Обладательница весьма заурядной внешности, эта сорокалетняя женщина питала пристрастие к платьям в цветочек, вышедшим из моды еще до трагического падения Лоры Эшли [104] с лестницы. Держалась она подчеркнуто любезно и официально, будто со своими подданными, особенно это чувствовалось всякий раз, когда она играла в «распорядительницу».
— Сотрудник с вашим послужным списком и такой квалификацией — прекрасное приобретение для библиотеки, — сказала мне Марлин вскоре после моего выхода на работу. — Возможно, вы могли бы что-то посоветовать мне в том, что касается пополнения нашего собрания.
Спустя несколько месяцев я по ее распоряжению, просидев больше тридцати часов сверхурочно, составила длинный перечень тех авторов, книг которых недоставало в библиотечных фондах. Увидев, что, по моему мнению, на наши полки предстояло поставить минимум четыре сотни томов, Марлин сразу окаменела.
— Четыреста позиций! — воскликнула она, негодующим тоном давая понять, что я преступила свои полномочия и вышла за рамки дозволенного.
— Но вы же сами просили… — парировала я.
— Да, но могла ли я предположить, что вы представите такой недопустимо раздутый список!
— Четыреста одиннадцать наименований — довольно скромный запрос.
— Это отнюдь не так, если, конечно, помнить, что на приобретение ежегодно выделяется весьма скудная сумма.
— Разве местные власти не добавили к нему еще четыреста тысяч долларов на комплектование библиотечных фондов? Не потому ли вы и поручили мне составить этот список?
— Я действительно сочла вас наиболее компетентным сотрудником для этого задания. Но, по правде говоря, первое издание полного собрания сочинений Стивена Ликока… [105] как можно… это же безумные деньги…
— В Виктории есть торговец антикварными изданиями, готовый уступить нам полное собрание за девять тысяч.
— С какой стати Центральная библиотека Калгари должна выкладывать девять тысяч долларов на первое издание Стивена Ликока?

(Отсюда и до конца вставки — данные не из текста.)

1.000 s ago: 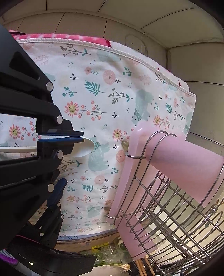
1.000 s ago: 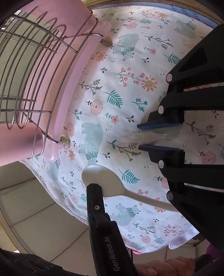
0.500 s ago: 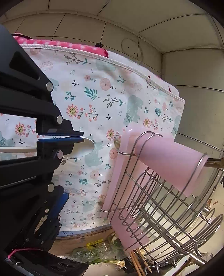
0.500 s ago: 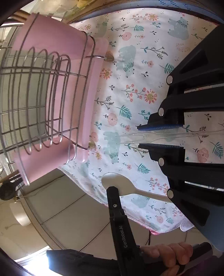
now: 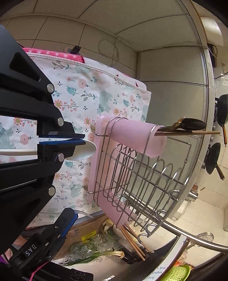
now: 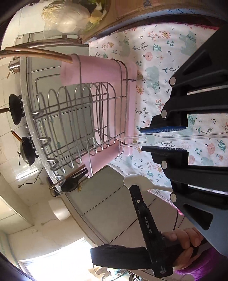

— По двум причинам. Во-первых, этот писатель — классик, канадский Марк Твен…
— Я прекрасно знаю, кто такой Стивен Ликок.
— И во-вторых, через пять лет эти книги наверняка будут стоить вдвое дороже, так что наша инвестиция удвоится.
Этот довод застал ее врасплох.
— Откуда вы можете это знать?
— Я навела справки через Интернет. И обнаружила, помимо всего прочего, что сейчас в Канаде выставлено на продажу всего четыре полных собрания Ликока тысяча девятьсот третьего года издания. Три из них принадлежат книготорговым фирмам из Торонто, которые запрашивают за них от семнадцати до двадцати четырех тысяч.
— И отчего же, хотела бы я знать, в Виктории это стоит так дешево?
— Этот букинист — независимый дилер, к тому же работает в простом гараже рядом с домом, поэтому наценки и накладные расходы у него минимальны. К тому же ему самому это издание досталось при распродаже недвижимости, и он хочет поскорее сбыть его с рук.